I myself went through a serious medical situation where I almost died, and had to take 2 months off of work. Here is what my office and friends did so generously for me and my family:

Dream Dinners - I was asked to go to their website and select the meals which fit into my family's diet.

Gift baskets containing:
nuts
toys for my son
reading materials (I had many doctor's appointments)
croissants
jigsaw puzzle
cards from coworkers
flowers
fruit
ballons
DVD movies
fruit preserves


I did receive a VISA gift card though I discouraged it. I discouraged it because I wanted my coworkers to know for sure their support went directly to my care and not spent on something frivolous. I would never do this, but I thought a gas card or a grocery card would help them know they were helping me with basic needs. Despite my discouragement, it was explained to me they were dealing with a great deal of money - through generous donations, and felt it was best. I received two VISA gift cards of tremendous value.

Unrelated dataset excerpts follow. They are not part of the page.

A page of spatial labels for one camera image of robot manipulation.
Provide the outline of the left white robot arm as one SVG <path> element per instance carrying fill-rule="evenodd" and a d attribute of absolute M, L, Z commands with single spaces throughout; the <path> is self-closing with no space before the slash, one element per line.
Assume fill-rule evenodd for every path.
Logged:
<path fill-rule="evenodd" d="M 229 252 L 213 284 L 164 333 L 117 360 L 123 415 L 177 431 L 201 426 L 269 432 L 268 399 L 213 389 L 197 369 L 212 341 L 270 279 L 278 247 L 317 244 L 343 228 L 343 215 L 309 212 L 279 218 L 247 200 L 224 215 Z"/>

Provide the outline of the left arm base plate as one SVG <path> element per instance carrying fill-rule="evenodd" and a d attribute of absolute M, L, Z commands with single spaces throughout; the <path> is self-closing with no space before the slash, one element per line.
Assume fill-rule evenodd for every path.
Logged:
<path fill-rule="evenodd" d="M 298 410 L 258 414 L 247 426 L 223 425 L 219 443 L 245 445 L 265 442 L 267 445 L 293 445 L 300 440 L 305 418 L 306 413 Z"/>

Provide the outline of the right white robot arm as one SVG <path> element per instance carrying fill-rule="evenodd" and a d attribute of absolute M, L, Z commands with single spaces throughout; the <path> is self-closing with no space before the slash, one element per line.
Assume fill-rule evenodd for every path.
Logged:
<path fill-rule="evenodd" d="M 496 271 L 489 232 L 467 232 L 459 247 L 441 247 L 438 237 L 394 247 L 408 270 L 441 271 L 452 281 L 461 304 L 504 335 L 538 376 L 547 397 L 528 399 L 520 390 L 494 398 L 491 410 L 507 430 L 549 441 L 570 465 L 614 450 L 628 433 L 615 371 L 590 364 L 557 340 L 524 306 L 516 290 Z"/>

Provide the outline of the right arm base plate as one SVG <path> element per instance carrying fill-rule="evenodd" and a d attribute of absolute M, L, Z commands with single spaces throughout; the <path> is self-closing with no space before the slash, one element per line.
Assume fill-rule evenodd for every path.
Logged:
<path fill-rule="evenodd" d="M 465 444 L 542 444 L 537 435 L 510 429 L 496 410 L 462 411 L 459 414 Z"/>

Here is how I used them:

Paid for gas when I traveled to another city for medical treatment
Paid for parking at the treatment facility
Paid for my medical visit co payments
Majority of it went to pay towards my coinsurance

I made it clear to the person organizing the effort it was of extreme importance for me to thank each person individually. When the VISA cards were presented to me, I received a large card with each individual's name printed on it. This was a tactful and subtle hint as to who I need to extend "thanks" to. I wrote 30 thank you cards to my coworkers and made it a point to say their contribution went towards the coinsurance which was helpful as I faced large medical bills. I add this because your coworker may find it important to make sure people are individually thanked.
posted by BuffaloChickenWing at 7:20 AM on September 16, 2011 [1 favorite]

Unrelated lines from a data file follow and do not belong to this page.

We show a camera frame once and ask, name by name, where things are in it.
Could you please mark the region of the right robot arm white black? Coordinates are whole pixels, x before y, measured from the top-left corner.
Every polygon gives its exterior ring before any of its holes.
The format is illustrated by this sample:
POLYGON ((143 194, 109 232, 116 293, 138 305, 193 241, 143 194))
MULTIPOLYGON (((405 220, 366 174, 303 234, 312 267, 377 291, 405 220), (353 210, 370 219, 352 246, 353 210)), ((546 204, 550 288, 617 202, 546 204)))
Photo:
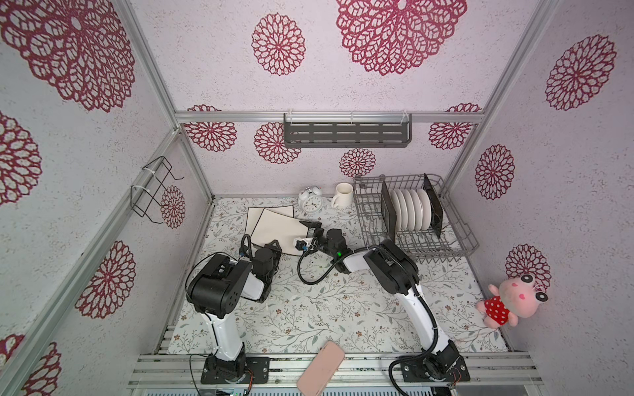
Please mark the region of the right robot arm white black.
POLYGON ((428 376, 440 380, 450 371, 459 358, 455 343, 447 336, 427 304, 419 283, 417 264, 392 240, 385 239, 378 245, 351 249, 341 229, 328 231, 317 228, 310 238, 293 240, 294 249, 301 252, 298 276, 306 285, 322 282, 307 280, 300 273, 305 257, 322 252, 332 258, 327 273, 333 270, 350 274, 369 270, 387 293, 397 297, 414 325, 422 352, 414 358, 416 366, 422 366, 428 376))

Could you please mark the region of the white square plate black rim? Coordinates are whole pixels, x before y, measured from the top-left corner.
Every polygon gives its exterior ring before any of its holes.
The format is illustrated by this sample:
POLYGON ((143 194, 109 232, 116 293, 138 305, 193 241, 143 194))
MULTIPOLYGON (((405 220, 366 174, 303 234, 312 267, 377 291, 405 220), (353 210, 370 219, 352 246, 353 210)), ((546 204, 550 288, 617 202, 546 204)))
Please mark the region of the white square plate black rim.
POLYGON ((257 222, 259 221, 261 215, 263 214, 265 210, 272 211, 273 213, 278 215, 285 215, 287 217, 292 217, 292 218, 294 217, 294 214, 295 214, 293 206, 249 207, 247 219, 246 219, 245 231, 244 231, 246 234, 248 235, 253 234, 255 227, 257 225, 257 222))

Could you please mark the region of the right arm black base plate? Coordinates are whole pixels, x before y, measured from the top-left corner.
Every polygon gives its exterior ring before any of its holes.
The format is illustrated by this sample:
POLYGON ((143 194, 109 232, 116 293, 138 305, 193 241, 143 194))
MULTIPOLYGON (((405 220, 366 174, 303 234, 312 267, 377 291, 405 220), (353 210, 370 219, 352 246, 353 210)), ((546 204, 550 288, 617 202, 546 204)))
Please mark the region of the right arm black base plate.
POLYGON ((449 340, 442 351, 426 358, 417 358, 401 363, 402 376, 406 383, 448 382, 457 384, 471 380, 467 363, 456 344, 449 340))

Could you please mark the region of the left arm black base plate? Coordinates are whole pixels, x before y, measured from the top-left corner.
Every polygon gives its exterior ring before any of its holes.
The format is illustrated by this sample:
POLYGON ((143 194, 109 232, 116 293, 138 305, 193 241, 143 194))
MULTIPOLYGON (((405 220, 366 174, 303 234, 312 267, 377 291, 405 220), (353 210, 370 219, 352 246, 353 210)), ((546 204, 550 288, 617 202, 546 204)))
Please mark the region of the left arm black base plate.
POLYGON ((223 361, 208 356, 201 374, 201 384, 267 384, 271 359, 239 356, 236 361, 223 361))

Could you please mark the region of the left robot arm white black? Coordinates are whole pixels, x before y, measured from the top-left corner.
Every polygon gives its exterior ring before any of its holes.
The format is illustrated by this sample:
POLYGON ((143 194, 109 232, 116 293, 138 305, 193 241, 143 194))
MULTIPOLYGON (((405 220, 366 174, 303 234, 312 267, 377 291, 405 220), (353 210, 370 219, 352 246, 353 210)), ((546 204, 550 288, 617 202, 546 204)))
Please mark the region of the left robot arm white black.
POLYGON ((206 320, 216 343, 216 350, 205 360, 201 383, 255 379, 234 310, 242 299, 257 303, 267 300, 281 256, 276 239, 255 252, 250 244, 244 244, 238 260, 225 252, 214 252, 201 260, 202 269, 196 275, 188 276, 187 301, 206 320))

Well, as someone who's been through surgery and is facing another one soon, I will give a different answer. How about something that helps her look forward? Recovery can be long and depressing -- you might want to let others or her family worry about the money (and a money gift or gift card may be just a drop in the bucket and disappear instantly) and instead buy theater tickets or a gift certificate to a fancy restaurant or a spa day in early 2012. Whatever you choose, add something small and personal.